* ACTIVITY:
Your answer should be the lines from the one with "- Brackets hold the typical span" to the end of the data below, both included, exact and free of pictures.

* DATASET SECTION:
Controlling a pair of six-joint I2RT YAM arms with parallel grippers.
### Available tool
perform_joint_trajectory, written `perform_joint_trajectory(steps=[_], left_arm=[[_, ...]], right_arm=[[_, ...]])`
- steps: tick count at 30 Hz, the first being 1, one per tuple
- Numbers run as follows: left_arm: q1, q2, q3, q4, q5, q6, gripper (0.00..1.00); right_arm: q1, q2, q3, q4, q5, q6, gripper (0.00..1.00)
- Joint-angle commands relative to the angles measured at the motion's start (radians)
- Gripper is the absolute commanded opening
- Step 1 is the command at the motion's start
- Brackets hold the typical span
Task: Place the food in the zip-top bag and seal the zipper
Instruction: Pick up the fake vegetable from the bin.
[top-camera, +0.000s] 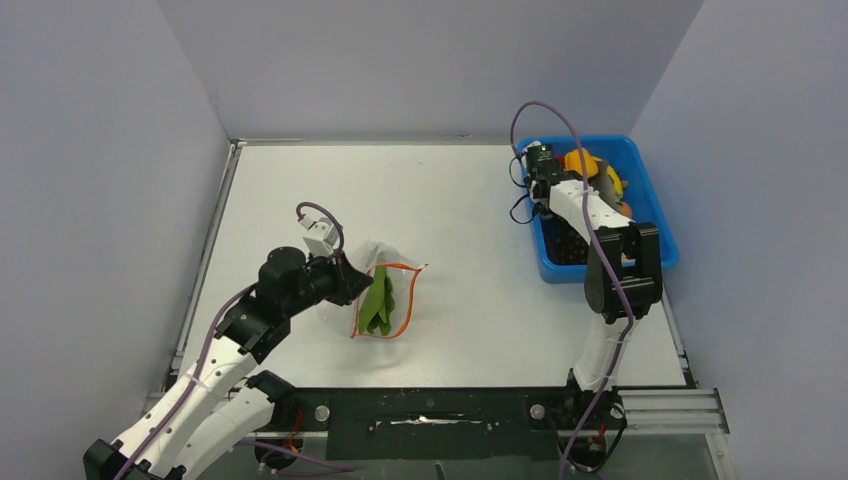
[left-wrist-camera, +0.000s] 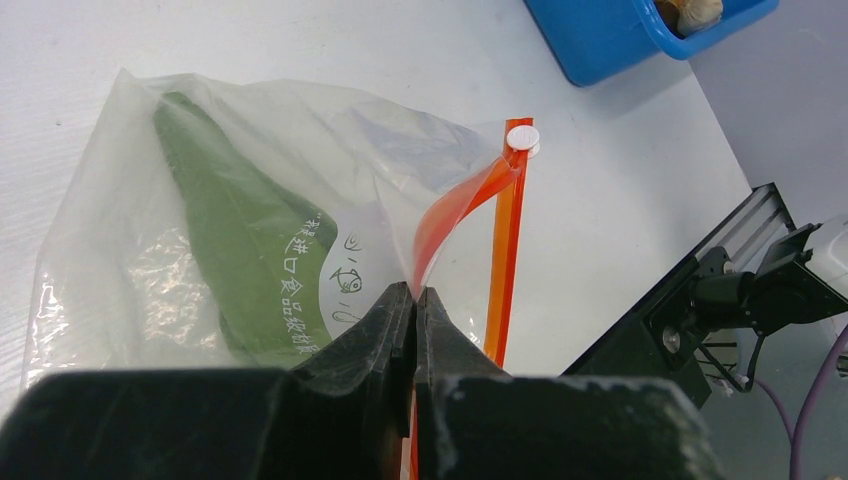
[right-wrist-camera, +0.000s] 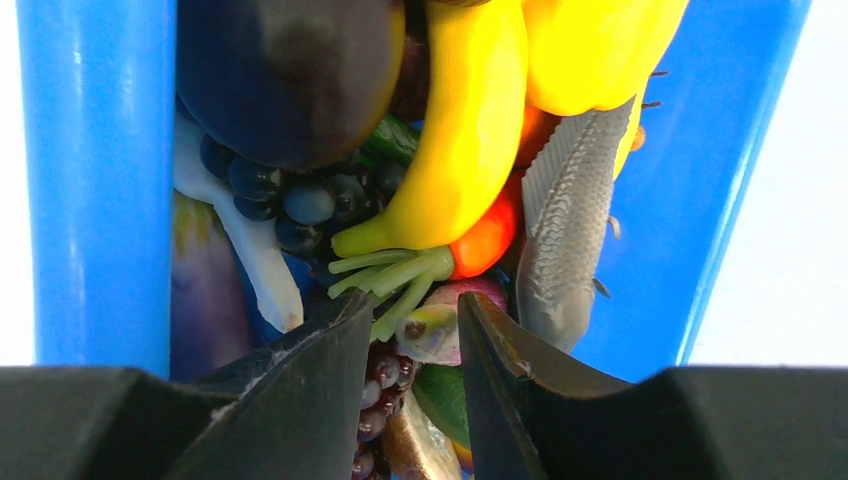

* TASK RESPONSE:
- Brackets hold the typical span
Task: Place the food in the zip-top bag and seal the zipper
Instruction: Pick up the fake vegetable from the bin.
[top-camera, +0.000s] 
[left-wrist-camera, +0.000s] 
[right-wrist-camera, +0.000s] 

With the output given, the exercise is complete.